If you get your game released on a portal (especially something like Steam), you nail some visibility, piracy, support, and payment issues.  But you’ve got to get approved.  Good luck getting on Steam; I assume they put a lot of attention into maintaining a diverse portfolio.  I’ve had a game on GarageGames and one on Reflexive, and both did pretty poorly.

So what about all the lack of marketing and abundance of craptastic apps on XBLCG?  XBLCG gets compared to the iPhone App Store a lot.  So why shouldn’t we see “there’s an app for that” ads from Microsoft? Well, it’s the economy, stupid.

Let’s say you buy an iPhone.  It makes calls.  It plays music.  And hey, I can’t believe this, I can play Tower Defense!
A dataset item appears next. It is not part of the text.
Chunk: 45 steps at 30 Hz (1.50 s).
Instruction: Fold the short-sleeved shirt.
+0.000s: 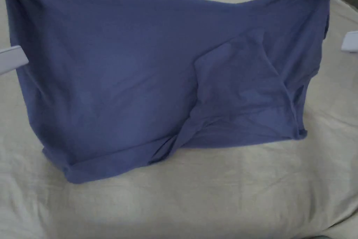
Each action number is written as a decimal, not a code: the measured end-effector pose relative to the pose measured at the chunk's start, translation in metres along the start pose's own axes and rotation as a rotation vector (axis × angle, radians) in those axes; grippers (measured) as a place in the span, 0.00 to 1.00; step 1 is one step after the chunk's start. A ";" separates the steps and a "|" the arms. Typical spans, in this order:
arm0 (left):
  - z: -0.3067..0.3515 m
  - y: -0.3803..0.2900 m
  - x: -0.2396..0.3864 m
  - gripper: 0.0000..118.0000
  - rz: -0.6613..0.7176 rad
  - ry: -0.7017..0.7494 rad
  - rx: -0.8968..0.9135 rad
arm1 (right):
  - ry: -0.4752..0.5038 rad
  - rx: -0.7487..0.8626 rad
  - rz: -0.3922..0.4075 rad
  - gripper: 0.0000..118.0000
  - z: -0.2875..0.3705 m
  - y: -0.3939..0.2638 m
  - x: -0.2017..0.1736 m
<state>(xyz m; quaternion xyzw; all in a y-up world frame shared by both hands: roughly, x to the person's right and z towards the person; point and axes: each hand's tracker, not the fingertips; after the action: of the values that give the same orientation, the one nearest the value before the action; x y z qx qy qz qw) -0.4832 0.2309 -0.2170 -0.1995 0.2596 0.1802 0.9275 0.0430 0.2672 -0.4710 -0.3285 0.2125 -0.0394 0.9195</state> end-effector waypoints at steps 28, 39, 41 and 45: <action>-0.091 0.224 0.178 0.00 -0.229 0.316 0.551 | -0.383 0.736 0.082 0.00 -0.001 0.263 -0.112; -0.102 0.197 0.163 0.00 -0.160 0.304 0.508 | -0.298 0.682 0.065 0.00 0.010 0.233 -0.111; -0.107 0.175 0.154 0.00 -0.183 0.303 0.468 | -0.281 0.608 0.049 0.00 -0.002 0.208 -0.102; -0.121 0.120 0.132 0.00 -0.212 0.298 0.339 | -0.261 0.473 0.014 0.00 -0.032 0.145 -0.084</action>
<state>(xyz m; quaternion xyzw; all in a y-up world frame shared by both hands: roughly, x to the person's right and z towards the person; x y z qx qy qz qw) -0.4794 0.3076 -0.4183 -0.0916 0.3977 0.0042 0.9129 -0.0559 0.3793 -0.5530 -0.1052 0.0793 -0.0391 0.9905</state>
Tower Defense, nay, an army of Tower Defense games, on a phone is a new, exciting phenomenon!  Everyone loves Tower Defense games.  Now, on iPhone, they’re playable on a touch screen, they’re cheap, and they look gorgeous.  It’s a step up.

Now try releasing a tower defense game on XBLCG.  The games machine that’s capable of pumping out 60 fps of glorious, high def  Command and Conquer or Halo Wars at 720p can also play… Fieldrunners.  Heck, you don’t even get the coolness of pinching to zoom.  It’s a step down.

This is why those stupid XBLCG apps that everyone loves to blame are doing well.  They hit markets that aren’t touched by the rest of the platform: painting, music creation, (ugh) massage apps, drum kits, etc.  In the Xbox360 market of painting, music creation, massage and drum kits, these apps are a step up.

And someone’s got to say it: all of the poor marketing, poor visibility and app overcrowding in the world can’t doom a game that wasn’t fun to play in the first place.  Make better games, people!  All of this blaming nonsense just hurts everyone, and tragically generates more blogroll buzz than any yay-XNA articles do.

Final word?  Quit complaining.  XBLCG is a great platform, but it’s not a magical money generator (unless you make yet-another-massage-game).  Just making a game does not guarantee you success and wealth and fame and happiness, but putting that game out on XBLCG definitely gives you a sweet head start.